[Dataset entries]
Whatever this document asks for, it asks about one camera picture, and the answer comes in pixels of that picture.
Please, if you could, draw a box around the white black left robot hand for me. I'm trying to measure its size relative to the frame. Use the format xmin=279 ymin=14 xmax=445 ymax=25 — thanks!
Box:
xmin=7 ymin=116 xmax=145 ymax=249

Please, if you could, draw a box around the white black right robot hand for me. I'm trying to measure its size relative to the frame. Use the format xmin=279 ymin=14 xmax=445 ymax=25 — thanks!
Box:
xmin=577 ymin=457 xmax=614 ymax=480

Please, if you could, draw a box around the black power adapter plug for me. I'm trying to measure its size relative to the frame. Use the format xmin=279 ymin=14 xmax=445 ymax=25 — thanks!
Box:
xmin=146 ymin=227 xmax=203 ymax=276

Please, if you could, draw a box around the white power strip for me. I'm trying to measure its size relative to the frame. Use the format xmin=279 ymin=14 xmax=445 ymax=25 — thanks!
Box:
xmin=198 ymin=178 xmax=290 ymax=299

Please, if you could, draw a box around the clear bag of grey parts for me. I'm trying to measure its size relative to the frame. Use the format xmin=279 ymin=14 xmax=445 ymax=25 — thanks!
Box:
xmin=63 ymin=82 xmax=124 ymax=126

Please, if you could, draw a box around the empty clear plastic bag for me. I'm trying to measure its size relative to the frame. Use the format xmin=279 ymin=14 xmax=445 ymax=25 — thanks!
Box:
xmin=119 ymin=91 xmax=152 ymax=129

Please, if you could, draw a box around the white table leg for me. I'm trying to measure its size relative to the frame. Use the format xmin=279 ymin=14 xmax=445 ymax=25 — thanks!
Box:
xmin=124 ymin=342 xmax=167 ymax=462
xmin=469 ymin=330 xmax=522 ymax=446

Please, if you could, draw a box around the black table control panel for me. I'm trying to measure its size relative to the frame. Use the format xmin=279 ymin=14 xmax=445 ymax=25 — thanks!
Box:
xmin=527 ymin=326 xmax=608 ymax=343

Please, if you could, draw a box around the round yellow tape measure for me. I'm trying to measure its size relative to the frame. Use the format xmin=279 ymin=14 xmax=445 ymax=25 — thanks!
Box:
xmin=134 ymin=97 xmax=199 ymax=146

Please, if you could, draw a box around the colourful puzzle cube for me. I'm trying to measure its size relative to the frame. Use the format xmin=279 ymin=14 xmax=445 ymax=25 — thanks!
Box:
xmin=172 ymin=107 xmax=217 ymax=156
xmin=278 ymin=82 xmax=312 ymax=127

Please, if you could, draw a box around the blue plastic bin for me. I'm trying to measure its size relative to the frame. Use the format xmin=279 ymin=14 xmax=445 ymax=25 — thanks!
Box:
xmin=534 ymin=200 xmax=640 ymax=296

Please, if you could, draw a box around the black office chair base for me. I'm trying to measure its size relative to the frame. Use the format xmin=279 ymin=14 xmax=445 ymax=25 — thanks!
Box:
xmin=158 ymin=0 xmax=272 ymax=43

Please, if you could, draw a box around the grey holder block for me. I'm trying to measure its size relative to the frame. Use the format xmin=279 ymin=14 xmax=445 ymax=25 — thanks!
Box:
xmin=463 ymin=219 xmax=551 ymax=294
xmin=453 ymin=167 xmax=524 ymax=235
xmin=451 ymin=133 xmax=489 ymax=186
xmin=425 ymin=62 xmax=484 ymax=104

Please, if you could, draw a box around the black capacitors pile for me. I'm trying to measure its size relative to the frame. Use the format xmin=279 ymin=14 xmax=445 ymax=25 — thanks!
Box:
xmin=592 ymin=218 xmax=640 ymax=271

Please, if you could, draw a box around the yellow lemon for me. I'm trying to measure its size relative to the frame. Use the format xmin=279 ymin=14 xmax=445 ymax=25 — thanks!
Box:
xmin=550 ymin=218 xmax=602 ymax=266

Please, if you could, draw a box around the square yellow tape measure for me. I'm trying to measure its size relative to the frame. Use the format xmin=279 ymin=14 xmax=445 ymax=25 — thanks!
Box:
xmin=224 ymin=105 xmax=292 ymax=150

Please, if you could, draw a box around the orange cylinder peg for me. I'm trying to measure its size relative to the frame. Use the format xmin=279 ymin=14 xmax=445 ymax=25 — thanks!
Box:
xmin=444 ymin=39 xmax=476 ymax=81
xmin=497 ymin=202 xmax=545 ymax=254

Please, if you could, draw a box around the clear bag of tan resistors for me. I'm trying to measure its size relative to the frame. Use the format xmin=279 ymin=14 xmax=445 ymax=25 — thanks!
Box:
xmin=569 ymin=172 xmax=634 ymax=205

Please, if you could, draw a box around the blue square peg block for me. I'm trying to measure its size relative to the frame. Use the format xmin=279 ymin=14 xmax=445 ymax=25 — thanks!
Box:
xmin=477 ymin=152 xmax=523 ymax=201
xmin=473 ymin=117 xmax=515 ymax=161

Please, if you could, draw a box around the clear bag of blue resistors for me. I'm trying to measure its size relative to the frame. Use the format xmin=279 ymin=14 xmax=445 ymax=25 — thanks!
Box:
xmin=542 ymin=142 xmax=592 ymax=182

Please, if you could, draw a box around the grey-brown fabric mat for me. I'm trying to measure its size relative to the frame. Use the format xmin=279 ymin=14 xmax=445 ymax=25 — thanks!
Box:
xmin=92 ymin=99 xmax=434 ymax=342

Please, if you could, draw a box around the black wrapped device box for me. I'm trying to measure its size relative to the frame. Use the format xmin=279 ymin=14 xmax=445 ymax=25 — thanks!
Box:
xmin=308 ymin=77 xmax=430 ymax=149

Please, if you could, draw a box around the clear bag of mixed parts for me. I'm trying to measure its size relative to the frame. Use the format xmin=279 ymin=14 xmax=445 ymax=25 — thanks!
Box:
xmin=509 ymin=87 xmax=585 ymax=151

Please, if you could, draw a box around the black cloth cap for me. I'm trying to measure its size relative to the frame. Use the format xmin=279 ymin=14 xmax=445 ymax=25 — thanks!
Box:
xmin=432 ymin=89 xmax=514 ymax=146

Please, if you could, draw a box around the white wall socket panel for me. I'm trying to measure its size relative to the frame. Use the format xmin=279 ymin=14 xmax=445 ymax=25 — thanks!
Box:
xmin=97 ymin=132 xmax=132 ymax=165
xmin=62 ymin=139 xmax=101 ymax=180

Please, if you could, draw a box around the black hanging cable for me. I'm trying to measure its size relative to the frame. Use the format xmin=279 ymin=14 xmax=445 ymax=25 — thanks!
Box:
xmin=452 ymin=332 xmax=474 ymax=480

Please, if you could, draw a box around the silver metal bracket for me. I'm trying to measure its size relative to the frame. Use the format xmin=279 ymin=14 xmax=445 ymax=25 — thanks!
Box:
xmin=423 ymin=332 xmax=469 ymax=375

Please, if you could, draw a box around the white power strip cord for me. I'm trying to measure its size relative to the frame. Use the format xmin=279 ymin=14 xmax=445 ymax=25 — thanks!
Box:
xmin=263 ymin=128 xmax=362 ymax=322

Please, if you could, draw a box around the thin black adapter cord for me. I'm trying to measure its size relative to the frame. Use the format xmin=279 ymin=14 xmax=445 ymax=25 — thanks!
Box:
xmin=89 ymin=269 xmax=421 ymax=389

**Exercise brief**
Transcribe the records exactly as given.

**Solution to this task**
Whatever this document asks for, it asks about one camera picture, and the answer comes in pixels of that picture.
Please, if you could, draw a box around the white black left robot hand for me. I'm trying to measure its size relative to the frame. Use the format xmin=279 ymin=14 xmax=445 ymax=25 — thanks!
Box:
xmin=7 ymin=116 xmax=145 ymax=249

Please, if you could, draw a box around the white black right robot hand for me. I'm trying to measure its size relative to the frame. Use the format xmin=279 ymin=14 xmax=445 ymax=25 — thanks!
Box:
xmin=577 ymin=457 xmax=614 ymax=480

Please, if you could, draw a box around the black power adapter plug for me. I'm trying to measure its size relative to the frame. Use the format xmin=279 ymin=14 xmax=445 ymax=25 — thanks!
Box:
xmin=146 ymin=227 xmax=203 ymax=276

Please, if you could, draw a box around the white power strip for me. I'm trying to measure its size relative to the frame. Use the format xmin=279 ymin=14 xmax=445 ymax=25 — thanks!
Box:
xmin=198 ymin=178 xmax=290 ymax=299

Please, if you could, draw a box around the clear bag of grey parts for me. I'm trying to measure its size relative to the frame. Use the format xmin=279 ymin=14 xmax=445 ymax=25 — thanks!
Box:
xmin=63 ymin=82 xmax=124 ymax=126

Please, if you could, draw a box around the empty clear plastic bag for me. I'm trying to measure its size relative to the frame. Use the format xmin=279 ymin=14 xmax=445 ymax=25 — thanks!
Box:
xmin=119 ymin=91 xmax=152 ymax=129

Please, if you could, draw a box around the white table leg for me. I'm trying to measure its size relative to the frame. Use the format xmin=279 ymin=14 xmax=445 ymax=25 — thanks!
Box:
xmin=124 ymin=342 xmax=167 ymax=462
xmin=469 ymin=330 xmax=522 ymax=446

Please, if you could, draw a box around the black table control panel for me. I'm trying to measure its size relative to the frame. Use the format xmin=279 ymin=14 xmax=445 ymax=25 — thanks!
Box:
xmin=527 ymin=326 xmax=608 ymax=343

Please, if you could, draw a box around the round yellow tape measure for me. I'm trying to measure its size relative to the frame. Use the format xmin=279 ymin=14 xmax=445 ymax=25 — thanks!
Box:
xmin=134 ymin=97 xmax=199 ymax=146

Please, if you could, draw a box around the colourful puzzle cube for me. I'm trying to measure its size relative to the frame. Use the format xmin=279 ymin=14 xmax=445 ymax=25 — thanks!
Box:
xmin=172 ymin=107 xmax=217 ymax=156
xmin=278 ymin=82 xmax=312 ymax=127

Please, if you could, draw a box around the blue plastic bin for me. I'm trying to measure its size relative to the frame. Use the format xmin=279 ymin=14 xmax=445 ymax=25 — thanks!
Box:
xmin=534 ymin=200 xmax=640 ymax=296

Please, if you could, draw a box around the black office chair base for me. I'm trying to measure its size relative to the frame. Use the format xmin=279 ymin=14 xmax=445 ymax=25 — thanks!
Box:
xmin=158 ymin=0 xmax=272 ymax=43

Please, if you could, draw a box around the grey holder block for me. I'm trying to measure its size relative to the frame. Use the format xmin=279 ymin=14 xmax=445 ymax=25 — thanks!
Box:
xmin=463 ymin=219 xmax=551 ymax=294
xmin=453 ymin=167 xmax=524 ymax=235
xmin=451 ymin=133 xmax=489 ymax=186
xmin=425 ymin=62 xmax=484 ymax=104

Please, if you could, draw a box around the black capacitors pile for me. I'm trying to measure its size relative to the frame. Use the format xmin=279 ymin=14 xmax=445 ymax=25 — thanks!
Box:
xmin=592 ymin=218 xmax=640 ymax=271

Please, if you could, draw a box around the yellow lemon for me. I'm trying to measure its size relative to the frame. Use the format xmin=279 ymin=14 xmax=445 ymax=25 — thanks!
Box:
xmin=550 ymin=218 xmax=602 ymax=266

Please, if you could, draw a box around the square yellow tape measure for me. I'm trying to measure its size relative to the frame. Use the format xmin=279 ymin=14 xmax=445 ymax=25 — thanks!
Box:
xmin=224 ymin=105 xmax=292 ymax=150

Please, if you could, draw a box around the orange cylinder peg for me. I'm trying to measure its size relative to the frame. Use the format xmin=279 ymin=14 xmax=445 ymax=25 — thanks!
Box:
xmin=444 ymin=39 xmax=476 ymax=81
xmin=497 ymin=202 xmax=545 ymax=254

Please, if you could, draw a box around the clear bag of tan resistors for me. I'm trying to measure its size relative to the frame. Use the format xmin=279 ymin=14 xmax=445 ymax=25 — thanks!
Box:
xmin=569 ymin=172 xmax=634 ymax=205

Please, if you could, draw a box around the blue square peg block for me. I'm trying to measure its size relative to the frame. Use the format xmin=279 ymin=14 xmax=445 ymax=25 — thanks!
Box:
xmin=477 ymin=152 xmax=523 ymax=201
xmin=473 ymin=117 xmax=515 ymax=161

Please, if you could, draw a box around the clear bag of blue resistors for me. I'm trying to measure its size relative to the frame. Use the format xmin=279 ymin=14 xmax=445 ymax=25 — thanks!
Box:
xmin=542 ymin=142 xmax=592 ymax=182

Please, if you could, draw a box around the grey-brown fabric mat for me. I'm trying to measure its size relative to the frame. Use the format xmin=279 ymin=14 xmax=445 ymax=25 — thanks!
Box:
xmin=92 ymin=99 xmax=434 ymax=342

Please, if you could, draw a box around the black wrapped device box for me. I'm trying to measure its size relative to the frame. Use the format xmin=279 ymin=14 xmax=445 ymax=25 — thanks!
Box:
xmin=308 ymin=77 xmax=430 ymax=149

Please, if you could, draw a box around the clear bag of mixed parts for me. I'm trying to measure its size relative to the frame. Use the format xmin=279 ymin=14 xmax=445 ymax=25 — thanks!
Box:
xmin=509 ymin=87 xmax=585 ymax=151

Please, if you could, draw a box around the black cloth cap for me. I'm trying to measure its size relative to the frame. Use the format xmin=279 ymin=14 xmax=445 ymax=25 — thanks!
Box:
xmin=432 ymin=89 xmax=514 ymax=146

Please, if you could, draw a box around the white wall socket panel for me. I'm trying to measure its size relative to the frame. Use the format xmin=279 ymin=14 xmax=445 ymax=25 — thanks!
Box:
xmin=97 ymin=132 xmax=132 ymax=165
xmin=62 ymin=139 xmax=101 ymax=180

Please, if you could, draw a box around the black hanging cable for me. I'm trying to measure its size relative to the frame. Use the format xmin=279 ymin=14 xmax=445 ymax=25 — thanks!
Box:
xmin=452 ymin=332 xmax=474 ymax=480

Please, if you could, draw a box around the silver metal bracket for me. I'm trying to measure its size relative to the frame. Use the format xmin=279 ymin=14 xmax=445 ymax=25 — thanks!
Box:
xmin=423 ymin=332 xmax=469 ymax=375

Please, if you could, draw a box around the white power strip cord for me. I'm trying to measure its size relative to the frame. Use the format xmin=279 ymin=14 xmax=445 ymax=25 — thanks!
Box:
xmin=263 ymin=128 xmax=362 ymax=322

Please, if you could, draw a box around the thin black adapter cord for me. I'm trying to measure its size relative to the frame. Use the format xmin=279 ymin=14 xmax=445 ymax=25 — thanks!
Box:
xmin=89 ymin=269 xmax=421 ymax=389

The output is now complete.